Está chegando a hora de o mundo saber o que vai escolher o FED – sobe agora ou não sobe agora os juros dos Estados Unidos.

Está chegando a hora de o mundo saber o que vai escolher o FED – sobe agora ou não sobe agora os juros dos Estados Unidos. É bem capaz da decisão do FOMC, a ser anunciada na próxima quarta-feira, ser pela manutenção da taxa entre 0,25% e 0,50%. Mas não vai ser nada simples explicar o porquê e mais difícil ainda sinalizar o que pode vir pela frente. Os mercados estão balançando para lá e para cá já faz semanas e têm elevado a volatilidade em todas as praças, inclusive no Brasil.

Neste início de semana, além de toda a ansiedade já instalada, temos todos que lidar com os sustos do caminho – que servem também como alertas de que a batalha pela normalização das condições monetárias do mundo não está ganha e existe ainda uma fragilidade por onde as economias caminham. Nesta segunda-feira (19) foi a vez dos alemães “causarem” com a performance das ações do Deutsche Bank. A ameaça da justiça americana de aplicar uma multa de US$ 14 bilhões pelos derivativos criados e negociados pela instituição pré-crise de 2008, jogou as ações do banco lá para baixo. Mesmo sabendo que um acordo pode reduzir o valor para menos da metade, o nervoso se instala. Não só com a preocupação sobre os efeitos diretos, mas também pelo possível contágio em outros bancos grandes do mercado dos gigantes.

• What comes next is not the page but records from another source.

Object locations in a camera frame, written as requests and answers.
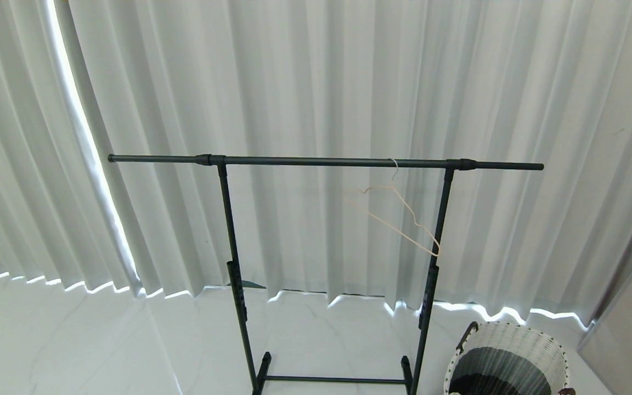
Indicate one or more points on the black clothes rack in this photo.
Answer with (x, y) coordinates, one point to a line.
(321, 162)

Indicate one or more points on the pink clothes hanger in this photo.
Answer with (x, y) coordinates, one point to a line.
(394, 167)

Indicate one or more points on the white laundry basket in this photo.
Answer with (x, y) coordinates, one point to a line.
(513, 345)

O Ibovespa sobreviveu ao clima externo e fechou em alta de 0,47%, aos 57.350, mas com o giro baixo de negócios e uma certa preguiça no ar. No câmbio, o dólar foi mais maria-vai-com-as-outras e seguiu o mercado internacional, mas nada demais também.

A moeda americana é o termômetro das expectativas para o FED e ela vai sentir mais o golpe da volatilidade do que os outros ativos financeiros.

No ambiente doméstico, apesar da agenda estar recheada de dados, o país parece estar um pouco de ressaca de tantos “dias históricos”. O ministro da Fazenda, Henrique Meirelles marcou presença em São Paulo nesta segunda-feira falando para a turma da indústria, em evento na FIESP, e depois para o grupo dos mais ricos e simpáticos do Brasil que foram ao almoço do LIDE, Grupo de Lideranças Empresariais criado por João Dória – que agora é candidato à prefeitura de São Paulo. Meirelles repete seu mantra sobre o ajuste fiscal e as condições para o crescimento. Mas, como notou a jornalista Thais Herédia em seu Blog no Portal G1, o tom dos recados mudou, principalmente para os governadores pidões e para os servidores públicos que querem reajustar seus salários como se vivessem numa bolha. 

“O chefe da equipe econômica mais coesa dos últimos anos, praticamente única fonte de credibilidade do atual governo, está sendo mais duro com aqueles que veem no Estado o eterno financiador geral da nação. Meirelles está lavando as mãos e devolvendo a quem é de direito, a responsabilidade sobre os problemas”, disse Thais que também é conselheira da Eleven Financial.

O lema de Henrique Meirelles está em fase de transição. Do “vai devagar que estou com pressa”, para o “ema, ema, ema, cada um com seus problemas”.